For the data simulated by the C-GLM, both the C-GLM and M2 can accurately recover the signal. However, for the stop condition, the C-GLM tends to overestimate smaller β values. Importantly, the added complexity in M2 does not hurt estimation of the signal parameters. Even when the C-GLM is the true data generating model (e.g., no stimulus-to-stimulus variability, no constraint based on other participants or ROIs), the more complex hierarchical model is still able to make reasonable estimates. The differences between the C-GLM and M2 are more discernible when fit to the data generated by the more complex model M2 (Turner, Wang, & Merkle, 2017). Here, both models can accurately recover β, but at the extremes, the C-GLM tends to underestimate small (negative) βs and overestimate large βs. Overall, both models can recover the signal, but when assuming the presence of individual differences (i.e., when data are generated by M2), M2 can better predict the extreme values of neural activity.

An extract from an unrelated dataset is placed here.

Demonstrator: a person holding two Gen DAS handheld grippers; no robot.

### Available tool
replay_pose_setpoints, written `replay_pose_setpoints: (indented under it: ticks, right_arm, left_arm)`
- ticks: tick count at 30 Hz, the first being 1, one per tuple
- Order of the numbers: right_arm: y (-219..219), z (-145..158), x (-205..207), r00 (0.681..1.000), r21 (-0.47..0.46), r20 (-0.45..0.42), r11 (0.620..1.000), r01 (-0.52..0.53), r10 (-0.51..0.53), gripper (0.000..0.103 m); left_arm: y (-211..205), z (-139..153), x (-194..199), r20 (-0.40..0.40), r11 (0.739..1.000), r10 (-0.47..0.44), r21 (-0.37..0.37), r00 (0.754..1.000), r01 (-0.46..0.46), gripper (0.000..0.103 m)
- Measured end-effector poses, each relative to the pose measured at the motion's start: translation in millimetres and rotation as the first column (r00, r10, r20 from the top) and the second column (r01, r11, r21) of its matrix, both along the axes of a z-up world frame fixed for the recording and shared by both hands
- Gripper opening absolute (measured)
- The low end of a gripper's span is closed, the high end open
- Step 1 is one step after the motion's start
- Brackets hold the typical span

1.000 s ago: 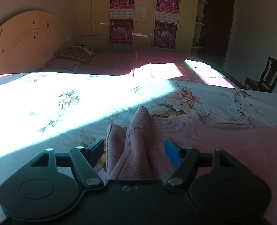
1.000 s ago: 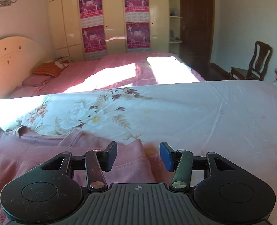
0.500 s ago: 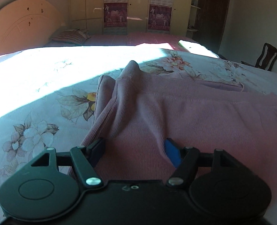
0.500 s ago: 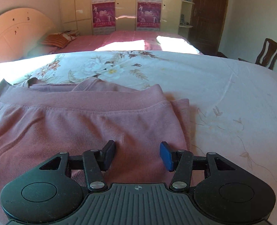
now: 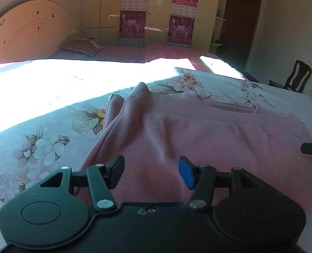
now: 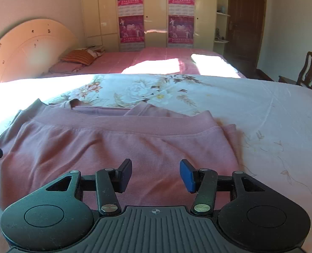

### Recovering and Differentiating Noise

The ability to discriminate between noise and the underlying signal in neural data is essential. Here, we compare the abilities of the C-GLM and M2 to accurately recover the noise term σ. In addition to the common (i.e., present in both C-GLM and M2) observation noise term σ, M2 estimates the variability from stimulus to stimulus through the term σ^{β}. By comparing the estimated σ^{β} term across M2 when fit to data either with or without stimulus-to-stimulus variability, we can assess the degree to which (1) M2 accurately estimates σ^{β} and (2) the estimates of the C-GLM are distorted by this additional, unaccounted for variance term. Figure 4 shows the recovery of observation noise (σ; left column) and the estimation of stimulus-to-stimulus variability (σ^{β}; right column). The results for the data generated by the C-GLM are in the first row, whereas the results for data generated by M2 are in the second row. The top left shows that both the C-GLM (blue) and M2 (red) are able to accurately recover σ. The top right shows M2's estimates of σ^{β} when fit to data generated by the C-GLM. Recall that the C-GLM assumes that there is no variability between trials and does not have a σ^{β} term, so the recoverability of the C-GLM and M2 cannot be directly compared. Instead, Figure 4 shows the posterior estimate of σ^{β} from M2 as box plots for each ROI. The blue horizontal line is at zero, which can be thought of as the true σ^{β} for the C-GLM. The estimates are not near zero and, as we will see next, are much larger than the estimates recovered from the data generated by M2. The large variability of the estimated posterior distributions are likely a result of the data not providing enough constraint to the posteriors, so the high means and wide spreads of the posteriors resemble the prior distributions.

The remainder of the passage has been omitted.